===== RECORDS FOR THIS EXERCISE =====

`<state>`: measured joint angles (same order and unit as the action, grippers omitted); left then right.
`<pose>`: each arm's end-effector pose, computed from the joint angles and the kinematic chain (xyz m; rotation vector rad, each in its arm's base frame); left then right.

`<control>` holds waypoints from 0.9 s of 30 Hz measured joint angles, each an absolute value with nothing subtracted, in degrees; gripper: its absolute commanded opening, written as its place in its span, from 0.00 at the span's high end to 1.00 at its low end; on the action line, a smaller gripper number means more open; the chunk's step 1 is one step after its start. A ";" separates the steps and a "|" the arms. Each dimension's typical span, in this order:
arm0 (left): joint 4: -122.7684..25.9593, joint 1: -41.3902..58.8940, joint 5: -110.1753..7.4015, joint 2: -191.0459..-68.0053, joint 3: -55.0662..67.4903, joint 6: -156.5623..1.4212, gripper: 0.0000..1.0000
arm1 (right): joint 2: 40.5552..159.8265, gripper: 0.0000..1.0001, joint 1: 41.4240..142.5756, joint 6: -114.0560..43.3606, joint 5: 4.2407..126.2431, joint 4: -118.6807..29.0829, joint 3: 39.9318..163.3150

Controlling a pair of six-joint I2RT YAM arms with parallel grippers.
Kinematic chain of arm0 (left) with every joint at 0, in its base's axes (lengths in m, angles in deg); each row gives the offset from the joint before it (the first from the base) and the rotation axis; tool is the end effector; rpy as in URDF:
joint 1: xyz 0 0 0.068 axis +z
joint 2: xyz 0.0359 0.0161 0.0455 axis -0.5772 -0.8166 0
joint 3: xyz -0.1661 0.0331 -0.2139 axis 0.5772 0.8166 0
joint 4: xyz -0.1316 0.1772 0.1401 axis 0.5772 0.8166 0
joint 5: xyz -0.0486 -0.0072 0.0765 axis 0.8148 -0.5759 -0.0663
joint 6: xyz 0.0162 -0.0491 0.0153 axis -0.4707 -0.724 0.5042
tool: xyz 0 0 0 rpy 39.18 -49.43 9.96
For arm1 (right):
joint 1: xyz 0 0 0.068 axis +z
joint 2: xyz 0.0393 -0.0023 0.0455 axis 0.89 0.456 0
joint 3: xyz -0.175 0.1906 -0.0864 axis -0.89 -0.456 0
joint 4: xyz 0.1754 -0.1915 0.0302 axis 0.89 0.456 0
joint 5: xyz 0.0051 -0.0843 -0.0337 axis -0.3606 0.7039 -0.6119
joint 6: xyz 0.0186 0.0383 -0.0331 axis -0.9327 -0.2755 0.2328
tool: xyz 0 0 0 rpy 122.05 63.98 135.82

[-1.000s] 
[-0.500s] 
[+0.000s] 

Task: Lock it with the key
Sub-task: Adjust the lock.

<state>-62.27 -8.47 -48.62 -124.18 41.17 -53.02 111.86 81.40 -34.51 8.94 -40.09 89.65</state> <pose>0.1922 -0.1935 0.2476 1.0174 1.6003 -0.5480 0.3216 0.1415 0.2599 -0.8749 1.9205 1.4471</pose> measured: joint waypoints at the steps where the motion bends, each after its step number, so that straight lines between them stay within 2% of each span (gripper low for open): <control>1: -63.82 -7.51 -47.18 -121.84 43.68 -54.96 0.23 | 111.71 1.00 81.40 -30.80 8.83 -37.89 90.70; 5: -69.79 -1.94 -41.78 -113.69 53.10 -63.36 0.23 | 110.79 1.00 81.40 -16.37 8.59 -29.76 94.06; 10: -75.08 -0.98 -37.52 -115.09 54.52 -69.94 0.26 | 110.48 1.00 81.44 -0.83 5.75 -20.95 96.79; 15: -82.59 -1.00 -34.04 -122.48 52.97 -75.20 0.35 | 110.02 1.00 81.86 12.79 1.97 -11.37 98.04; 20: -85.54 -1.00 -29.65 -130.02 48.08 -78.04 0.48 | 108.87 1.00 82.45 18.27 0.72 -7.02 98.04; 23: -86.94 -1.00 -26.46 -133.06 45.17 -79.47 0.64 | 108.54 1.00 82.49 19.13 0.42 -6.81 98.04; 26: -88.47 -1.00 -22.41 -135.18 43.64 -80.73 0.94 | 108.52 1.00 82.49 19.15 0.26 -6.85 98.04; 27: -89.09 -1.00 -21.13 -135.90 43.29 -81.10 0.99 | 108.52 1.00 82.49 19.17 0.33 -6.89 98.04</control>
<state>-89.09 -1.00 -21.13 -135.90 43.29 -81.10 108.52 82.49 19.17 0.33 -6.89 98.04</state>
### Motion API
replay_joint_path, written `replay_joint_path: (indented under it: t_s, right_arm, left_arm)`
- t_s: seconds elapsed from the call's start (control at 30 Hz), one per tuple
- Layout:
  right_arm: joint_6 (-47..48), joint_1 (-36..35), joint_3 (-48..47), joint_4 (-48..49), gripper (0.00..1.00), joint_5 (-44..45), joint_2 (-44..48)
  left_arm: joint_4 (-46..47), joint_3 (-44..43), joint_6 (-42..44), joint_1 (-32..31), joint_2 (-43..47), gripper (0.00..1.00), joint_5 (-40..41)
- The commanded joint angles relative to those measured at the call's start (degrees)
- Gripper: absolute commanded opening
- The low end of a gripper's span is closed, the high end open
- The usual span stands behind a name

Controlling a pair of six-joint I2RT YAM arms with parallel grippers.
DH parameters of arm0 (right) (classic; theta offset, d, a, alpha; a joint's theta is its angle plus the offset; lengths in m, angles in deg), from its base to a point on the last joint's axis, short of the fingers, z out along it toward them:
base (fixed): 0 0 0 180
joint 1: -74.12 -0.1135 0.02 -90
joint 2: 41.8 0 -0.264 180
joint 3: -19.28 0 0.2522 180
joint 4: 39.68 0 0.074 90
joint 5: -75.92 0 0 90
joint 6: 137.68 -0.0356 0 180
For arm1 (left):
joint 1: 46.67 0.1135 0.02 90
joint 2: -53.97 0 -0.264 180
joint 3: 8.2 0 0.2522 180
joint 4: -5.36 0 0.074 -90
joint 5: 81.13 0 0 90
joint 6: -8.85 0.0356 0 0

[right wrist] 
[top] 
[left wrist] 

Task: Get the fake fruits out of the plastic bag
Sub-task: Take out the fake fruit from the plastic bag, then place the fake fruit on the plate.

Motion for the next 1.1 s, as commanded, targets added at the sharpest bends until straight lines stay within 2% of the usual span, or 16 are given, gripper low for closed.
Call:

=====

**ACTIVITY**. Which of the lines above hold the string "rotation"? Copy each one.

**OUTPUT FOR THIS EXERCISE**.
`<pose>`: each arm's end-effector pose, computed from the joint angles and the kinematic chain (xyz m; rotation vector rad, each in its arm's base frame); left then right.
Kinematic chain of arm0 (left) with every joint at 0, in its base's axes (lengths in m, angles in deg); each row gives the offset from the joint before it (the first from the base) and the rotation axis; tool is the end effector; rpy as in URDF:

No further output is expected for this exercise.